In particular, in a refrigeration system using a refrigerant such as R-12, when moisture is mixed with the refrigerant, the chemical reaction with the refrigerant shortens the life of the refrigerant due to corrosion resistance to the metal and reduces the life of the refrigerant. In the freezer, it will be fatally adversely affected.

In order to solve this problem caused by moisture, in the freezing incubator, a dryer 85 (adsorbent of porous material such as silica gel) is adsorbed between the condenser 81 and the expansion valve 87 to adsorb moisture mixed in the refrigerant. In addition, a receiver 83 is provided between the condenser 81 and the dryer 85 to supply only the liquid refrigerant to the expansion valve 87.

That is, a drying agent and a filter are built into the housing of the dryer 85, and moisture is absorbed from the refrigerant flowing from the condenser 81 to the expansion valve 87 by the desiccant, and the moisture contained in the refrigerant by the filter. Other foreign matter is filtered out.

In addition, the receiver 83 temporarily stores the refrigerant in response to the load variation of the refrigeration cycle, and separates the uncondensed refrigerant or the non-condensable gas contained in the liquid refrigerant, and installs a soluble plug. In this case, when the refrigerant is overheated beyond the refrigeration system using this available field, the refrigerant is forcibly discharged to protect the system.

On the other hand, when the refrigerant gas discharged from the evaporator 88 is not completely evaporated, the discharged refrigerant gas contains a liquid refrigerant, and when the refrigeration system is stopped, the pipe line between the evaporator 88 and the compressor 80 The refrigerant gas present in the liquid phase turns into a liquid phase. Therefore, the liquid refrigerant may flow into the compressor 80.

Since the liquid refrigerant is an incompressible fluid, when the liquid refrigerant flows into the compressor 80, a liquid compression phenomenon occurs and a hammering noise, that is, a hammering noise is generated, and the liquid refrigerant is not compressed. Burnout is caused.

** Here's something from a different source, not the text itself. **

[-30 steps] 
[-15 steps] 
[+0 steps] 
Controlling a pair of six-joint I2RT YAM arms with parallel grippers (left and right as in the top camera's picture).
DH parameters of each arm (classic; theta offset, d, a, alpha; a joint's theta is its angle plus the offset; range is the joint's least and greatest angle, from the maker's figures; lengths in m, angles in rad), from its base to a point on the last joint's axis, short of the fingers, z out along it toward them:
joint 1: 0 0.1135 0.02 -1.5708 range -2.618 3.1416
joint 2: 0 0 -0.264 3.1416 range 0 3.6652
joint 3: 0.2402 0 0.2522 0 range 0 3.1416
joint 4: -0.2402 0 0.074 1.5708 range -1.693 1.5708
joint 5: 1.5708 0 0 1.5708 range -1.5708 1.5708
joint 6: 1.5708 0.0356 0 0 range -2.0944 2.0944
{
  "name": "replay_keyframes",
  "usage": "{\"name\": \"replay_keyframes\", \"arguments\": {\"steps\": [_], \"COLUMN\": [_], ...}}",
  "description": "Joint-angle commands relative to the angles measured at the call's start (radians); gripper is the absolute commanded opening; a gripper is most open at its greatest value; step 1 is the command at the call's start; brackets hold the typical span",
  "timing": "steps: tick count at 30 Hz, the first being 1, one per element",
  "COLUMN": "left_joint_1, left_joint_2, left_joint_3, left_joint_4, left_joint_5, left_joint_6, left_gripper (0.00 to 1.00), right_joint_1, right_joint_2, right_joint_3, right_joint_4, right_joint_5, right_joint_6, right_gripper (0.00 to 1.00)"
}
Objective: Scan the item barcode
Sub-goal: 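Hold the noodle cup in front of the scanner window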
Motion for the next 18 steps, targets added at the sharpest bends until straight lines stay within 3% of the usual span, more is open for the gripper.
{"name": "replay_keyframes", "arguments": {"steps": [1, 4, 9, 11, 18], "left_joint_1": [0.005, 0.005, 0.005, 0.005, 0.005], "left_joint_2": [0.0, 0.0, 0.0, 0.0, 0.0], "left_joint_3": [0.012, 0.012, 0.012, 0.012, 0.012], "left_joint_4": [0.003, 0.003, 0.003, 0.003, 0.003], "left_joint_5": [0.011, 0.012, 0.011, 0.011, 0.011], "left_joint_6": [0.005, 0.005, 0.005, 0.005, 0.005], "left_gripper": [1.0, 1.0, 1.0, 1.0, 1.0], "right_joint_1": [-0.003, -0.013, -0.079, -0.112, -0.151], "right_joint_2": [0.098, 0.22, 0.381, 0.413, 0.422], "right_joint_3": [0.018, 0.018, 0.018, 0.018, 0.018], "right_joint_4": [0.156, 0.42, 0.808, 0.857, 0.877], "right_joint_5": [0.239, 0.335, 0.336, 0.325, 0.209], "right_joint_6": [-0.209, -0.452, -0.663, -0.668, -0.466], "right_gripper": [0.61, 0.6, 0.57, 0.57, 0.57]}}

Therefore, the necessity of fundamentally blocking the introduction of the liquid refrigerant into the compressor 80 is required. For this purpose, a liquid separator is provided for separating the liquid refrigerant between the evaporator 88 and the compressor 80 and supplying only refrigerant gas to the compressor. 90 is installed.

In addition, a filter 91 for removing the foreign matter is further installed between the liquid separator 90 and the compressor 80 to prevent foreign matter from entering the compressor 80 and damaging the compressor 80. Of the reference numerals shown in FIG. 4, 84 denotes a solenoid valve for shutting off the refrigerant, and reference numeral 86 denotes a sight glass.

However, in the conventional refrigeration system as described above, when the refrigerant passes through the receiver 83, the dryer 85, and the solenoid valve 84, the passage resistance is large, due to the capacity control of the expansion valve 87, and the like. When the refrigerant passes through the receiver 83, the liquid state is full, but just before the expansion valve 87, the high pressure fluctuations are severe because the liquid flows while crossing the full and half liquid state.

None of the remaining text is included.